Limitations and considerations while applying Mendelian randomization. (A) The CRP genotype as an instrumental variable in Mendelian randomization. The arrows can be considered to represent causal relationships; it is important to note that there is no arrow between CRP gene and the confounders and there is no single arrow between CRP gene and CHD, i.e., there are no other routes in the pictorial between CRP gene and CHD. (B) The problem of pleiotropy. A single gene can influence disease risk through multiple pathways other than the biomaker. This violates the second assumption of Mendelian randomization. (C) Problem of linkage disequilibrium.
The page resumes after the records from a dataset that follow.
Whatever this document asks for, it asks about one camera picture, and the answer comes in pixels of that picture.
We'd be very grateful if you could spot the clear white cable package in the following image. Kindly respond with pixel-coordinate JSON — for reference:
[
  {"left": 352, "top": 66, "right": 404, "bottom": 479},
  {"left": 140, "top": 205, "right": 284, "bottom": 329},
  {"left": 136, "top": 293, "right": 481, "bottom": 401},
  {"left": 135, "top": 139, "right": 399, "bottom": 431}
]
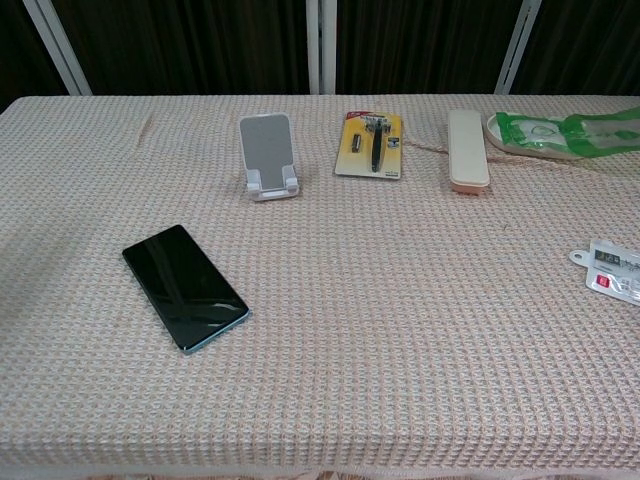
[{"left": 568, "top": 238, "right": 640, "bottom": 307}]

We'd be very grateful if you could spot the green white plastic package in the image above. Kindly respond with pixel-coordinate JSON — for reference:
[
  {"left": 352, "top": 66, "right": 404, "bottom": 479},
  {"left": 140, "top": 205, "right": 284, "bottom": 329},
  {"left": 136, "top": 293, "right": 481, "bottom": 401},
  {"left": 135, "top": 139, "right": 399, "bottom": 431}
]
[{"left": 485, "top": 105, "right": 640, "bottom": 161}]

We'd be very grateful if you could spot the beige long plastic case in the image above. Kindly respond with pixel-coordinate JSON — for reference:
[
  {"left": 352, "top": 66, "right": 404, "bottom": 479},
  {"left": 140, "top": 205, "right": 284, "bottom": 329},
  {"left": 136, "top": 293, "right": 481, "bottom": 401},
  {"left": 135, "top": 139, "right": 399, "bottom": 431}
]
[{"left": 447, "top": 109, "right": 491, "bottom": 194}]

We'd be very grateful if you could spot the white metal frame post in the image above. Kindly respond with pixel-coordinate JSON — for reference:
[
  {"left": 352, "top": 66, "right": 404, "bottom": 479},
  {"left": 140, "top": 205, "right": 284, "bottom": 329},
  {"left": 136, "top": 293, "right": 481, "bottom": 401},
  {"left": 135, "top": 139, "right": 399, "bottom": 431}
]
[
  {"left": 494, "top": 0, "right": 539, "bottom": 96},
  {"left": 22, "top": 0, "right": 93, "bottom": 96},
  {"left": 305, "top": 0, "right": 339, "bottom": 96}
]

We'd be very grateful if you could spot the white phone stand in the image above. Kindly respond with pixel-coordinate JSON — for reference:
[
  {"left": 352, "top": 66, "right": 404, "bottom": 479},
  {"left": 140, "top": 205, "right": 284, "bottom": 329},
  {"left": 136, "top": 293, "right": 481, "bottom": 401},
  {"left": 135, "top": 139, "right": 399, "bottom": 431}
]
[{"left": 238, "top": 113, "right": 301, "bottom": 202}]

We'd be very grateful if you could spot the black smartphone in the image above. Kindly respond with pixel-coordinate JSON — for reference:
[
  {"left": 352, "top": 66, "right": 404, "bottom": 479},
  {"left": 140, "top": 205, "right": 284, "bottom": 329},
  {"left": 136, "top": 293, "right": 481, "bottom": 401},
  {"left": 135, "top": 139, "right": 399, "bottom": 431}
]
[{"left": 122, "top": 224, "right": 251, "bottom": 356}]

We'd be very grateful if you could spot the beige waffle tablecloth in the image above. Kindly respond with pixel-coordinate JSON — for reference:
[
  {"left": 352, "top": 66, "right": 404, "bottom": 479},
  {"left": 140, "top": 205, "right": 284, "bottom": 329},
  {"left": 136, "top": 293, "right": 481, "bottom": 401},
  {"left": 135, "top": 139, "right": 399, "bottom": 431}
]
[{"left": 0, "top": 93, "right": 640, "bottom": 480}]

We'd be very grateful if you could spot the yellow razor blister pack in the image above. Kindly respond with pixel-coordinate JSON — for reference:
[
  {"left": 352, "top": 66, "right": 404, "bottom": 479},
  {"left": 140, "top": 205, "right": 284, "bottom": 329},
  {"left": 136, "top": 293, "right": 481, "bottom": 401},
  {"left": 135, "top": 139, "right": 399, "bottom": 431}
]
[{"left": 334, "top": 110, "right": 404, "bottom": 181}]

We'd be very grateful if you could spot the black pleated curtain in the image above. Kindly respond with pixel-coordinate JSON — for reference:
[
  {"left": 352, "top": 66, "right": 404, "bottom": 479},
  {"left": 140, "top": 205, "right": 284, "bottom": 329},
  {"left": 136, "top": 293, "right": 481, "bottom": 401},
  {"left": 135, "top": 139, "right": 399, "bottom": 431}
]
[{"left": 0, "top": 0, "right": 640, "bottom": 114}]

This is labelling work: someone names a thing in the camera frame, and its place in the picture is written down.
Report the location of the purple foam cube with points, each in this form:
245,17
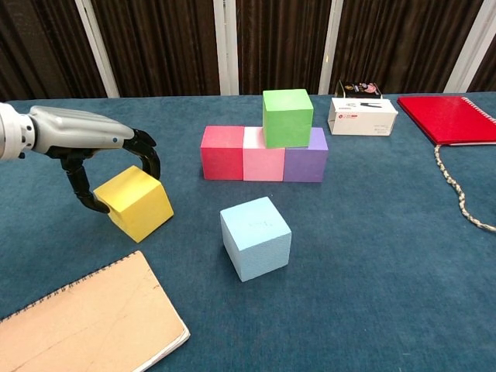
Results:
306,162

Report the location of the white cardboard box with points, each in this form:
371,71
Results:
362,118

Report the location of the yellow foam cube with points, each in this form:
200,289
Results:
135,205

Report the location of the red spiral notebook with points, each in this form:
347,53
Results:
449,118

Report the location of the red foam cube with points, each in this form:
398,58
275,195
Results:
221,159

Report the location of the green foam cube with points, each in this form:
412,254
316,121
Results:
287,124

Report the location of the black luncheon meat tin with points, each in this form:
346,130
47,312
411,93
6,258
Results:
356,88

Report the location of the light blue foam cube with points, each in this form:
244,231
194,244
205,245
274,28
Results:
255,240

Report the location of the dark brown curtain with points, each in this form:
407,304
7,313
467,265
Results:
162,46

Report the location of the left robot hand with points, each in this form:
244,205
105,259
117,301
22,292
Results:
77,129

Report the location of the pink foam cube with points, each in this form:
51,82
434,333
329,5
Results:
263,164

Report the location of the blue felt table cover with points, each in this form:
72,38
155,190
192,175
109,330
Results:
348,232

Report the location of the tan spiral notebook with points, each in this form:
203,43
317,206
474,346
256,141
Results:
85,321
In this instance, the genetic variant is in linkage disequilibrium with the variant associated with, or causal for, the disease. SNP in Gene 1 is in linkage disequilibrium with another SNP in Gene 2. Here, Gene 2 directly affects the disease level or risk, and hence Gene 1 is not an adequate genetic instrument for MR. The SNP in Gene 1 could be in linkage disequilibrium with a SNP in Gene 2 that is also causal for the biomarker (dashed line). In this instance, if Gene 2 SNP only affects disease via its effects on the same biomarker, there is no violation of the assumptions, and SNP in Gene 1 can still be considered as an instrument in a Mendelian randomization analysis. (D) Problem of gene-gene interaction. Example shown is for the interaction between genetic variants in IL-6 and CRP wherein a polymorphism in IL-6 gene correlates more closely with CRP levels than IL-6 levels. (E) Low explained variability. The Mendelian randomization approach is dependent on the proportion of the variance (explained variability depicted along the left of the upright triangle) of the biomarker explained by the genetic instrument (SNP) for the genes depicted on along the right of the inverted triangle. Abbreviations for genes: MC4R, melanocortin 4 receptor gene; FTO, fast mass and obesity associated gene; CRP, C-reactive protein gene; LCT, lactase gene; LPA, lipoprotein A gene; and ALDH2, aldehyde dehydrogenase gene. Data is adapted from [11].